> **Task objective**
Please reproduce the listing in its entirety, exactly as written, but without images.

> **Supplied information**

────────

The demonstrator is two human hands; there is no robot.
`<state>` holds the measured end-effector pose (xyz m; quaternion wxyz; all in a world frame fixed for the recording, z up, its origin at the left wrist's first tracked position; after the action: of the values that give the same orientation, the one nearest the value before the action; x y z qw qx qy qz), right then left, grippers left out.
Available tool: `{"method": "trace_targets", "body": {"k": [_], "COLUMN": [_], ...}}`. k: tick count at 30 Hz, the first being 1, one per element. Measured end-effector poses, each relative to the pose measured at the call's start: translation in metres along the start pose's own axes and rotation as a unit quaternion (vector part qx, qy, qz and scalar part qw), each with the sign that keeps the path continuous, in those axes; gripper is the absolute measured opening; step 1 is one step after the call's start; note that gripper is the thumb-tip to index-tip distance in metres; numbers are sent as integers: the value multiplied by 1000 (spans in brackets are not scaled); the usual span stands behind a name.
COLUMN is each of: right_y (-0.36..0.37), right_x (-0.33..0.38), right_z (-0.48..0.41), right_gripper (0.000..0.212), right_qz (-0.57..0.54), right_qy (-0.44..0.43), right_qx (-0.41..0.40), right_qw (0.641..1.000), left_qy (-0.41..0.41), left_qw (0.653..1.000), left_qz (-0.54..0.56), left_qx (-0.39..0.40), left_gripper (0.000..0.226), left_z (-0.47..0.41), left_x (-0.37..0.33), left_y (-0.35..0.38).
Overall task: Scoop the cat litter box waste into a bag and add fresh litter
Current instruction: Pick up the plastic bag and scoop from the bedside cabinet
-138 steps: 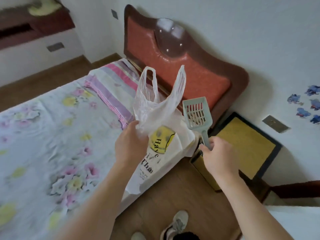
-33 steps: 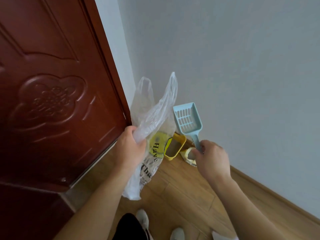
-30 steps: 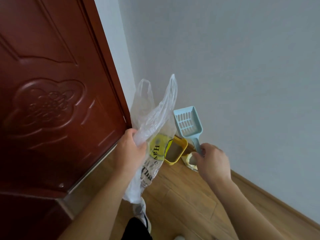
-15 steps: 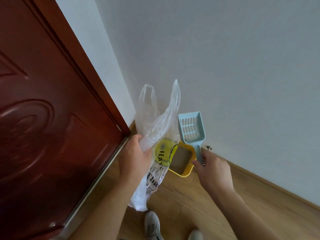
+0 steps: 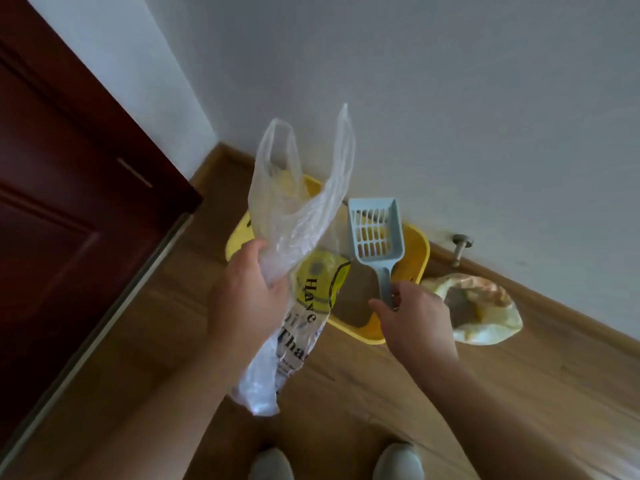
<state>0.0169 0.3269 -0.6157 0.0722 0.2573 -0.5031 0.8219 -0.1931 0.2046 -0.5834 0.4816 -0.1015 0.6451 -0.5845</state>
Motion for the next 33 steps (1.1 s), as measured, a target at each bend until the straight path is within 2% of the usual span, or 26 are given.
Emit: {"method": "trace_targets", "body": {"k": [6, 12, 26, 33], "right_y": [113, 165, 208, 210], "right_x": [-62, -90, -129, -125], "right_z": [-57, -103, -146, -147], "right_gripper": [21, 21, 28, 39], "right_qz": [-24, -29, -26, -50], "right_qy": [20, 29, 129, 121], "right_qx": [-23, -48, 5, 2], "right_qw": [999, 998, 991, 991], "left_qy": [32, 99, 124, 131], "left_qw": [999, 993, 991, 989], "left_qz": [-9, -60, -35, -35], "left_qx": [-6, -24, -46, -58], "left_gripper": [54, 54, 52, 52], "left_z": [-48, -82, -98, -97], "left_x": [57, 74, 83, 85], "left_y": [118, 176, 191, 188]}}
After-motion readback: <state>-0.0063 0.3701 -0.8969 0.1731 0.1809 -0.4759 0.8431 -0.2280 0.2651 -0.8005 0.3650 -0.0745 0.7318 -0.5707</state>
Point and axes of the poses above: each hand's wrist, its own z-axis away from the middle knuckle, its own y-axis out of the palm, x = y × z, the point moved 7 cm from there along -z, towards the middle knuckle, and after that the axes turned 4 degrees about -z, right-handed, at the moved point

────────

> **Answer to the problem**
The demonstrator is two human hands; there is no robot.
`<state>` holds the measured end-effector pose (xyz m; quaternion wxyz; all in a world frame fixed for the recording, z up, its origin at the left wrist's first tracked position; after the action: of the values that give the same orientation, the one nearest the value before the action; x y z qw qx qy qz), right then left, grippers left out.
Available tool: `{"method": "trace_targets", "body": {"k": [_], "COLUMN": [_], ...}}`. k: tick count at 30 Hz, the first being 1, one per element. Measured end-effector poses, each relative to the pose measured at the call's start: translation in metres along the start pose's own axes and rotation as a unit quaternion (vector part qx, qy, qz and scalar part qw), each with the sign that keeps the path continuous, in those axes; gripper is the absolute measured opening; step 1 is one step after the call's start; note that gripper is the thumb-tip to index-tip distance in metres; numbers are sent as integers: the value multiplied by 1000 (spans in brackets are not scaled); the usual span stands behind a name.
COLUMN is each of: right_y (-0.36..0.37), right_x (-0.33..0.38), right_z (-0.48..0.41), right_gripper (0.000..0.212), right_qz (-0.57..0.54), right_qy (-0.44..0.43), right_qx (-0.41..0.40), right_qw (0.641..1.000), left_qy (-0.41..0.41), left_qw (0.653..1.000), left_qz (-0.54..0.56), left_qx (-0.39..0.40), left_gripper (0.000..0.226), left_z (-0.47..0.41), left_x (-0.37..0.33), left_y (-0.35..0.38).
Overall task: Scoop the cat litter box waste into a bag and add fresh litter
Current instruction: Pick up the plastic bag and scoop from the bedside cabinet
-138 steps: 
-33 steps: 
-30 steps: 
-15 steps: 
+0 steps: 
<state>0.0169 0.3269 -0.6157 0.0722 0.2573 -0.5031 0.8219 -0.1931 0.2046 -0.5834 0.4816 -0.1015 0.6451 -0.5845</state>
Motion for the next 33 steps (1.1 s), as measured, a target at each bend until the straight path is within 2% of the usual span, or 26 are given.
Emit: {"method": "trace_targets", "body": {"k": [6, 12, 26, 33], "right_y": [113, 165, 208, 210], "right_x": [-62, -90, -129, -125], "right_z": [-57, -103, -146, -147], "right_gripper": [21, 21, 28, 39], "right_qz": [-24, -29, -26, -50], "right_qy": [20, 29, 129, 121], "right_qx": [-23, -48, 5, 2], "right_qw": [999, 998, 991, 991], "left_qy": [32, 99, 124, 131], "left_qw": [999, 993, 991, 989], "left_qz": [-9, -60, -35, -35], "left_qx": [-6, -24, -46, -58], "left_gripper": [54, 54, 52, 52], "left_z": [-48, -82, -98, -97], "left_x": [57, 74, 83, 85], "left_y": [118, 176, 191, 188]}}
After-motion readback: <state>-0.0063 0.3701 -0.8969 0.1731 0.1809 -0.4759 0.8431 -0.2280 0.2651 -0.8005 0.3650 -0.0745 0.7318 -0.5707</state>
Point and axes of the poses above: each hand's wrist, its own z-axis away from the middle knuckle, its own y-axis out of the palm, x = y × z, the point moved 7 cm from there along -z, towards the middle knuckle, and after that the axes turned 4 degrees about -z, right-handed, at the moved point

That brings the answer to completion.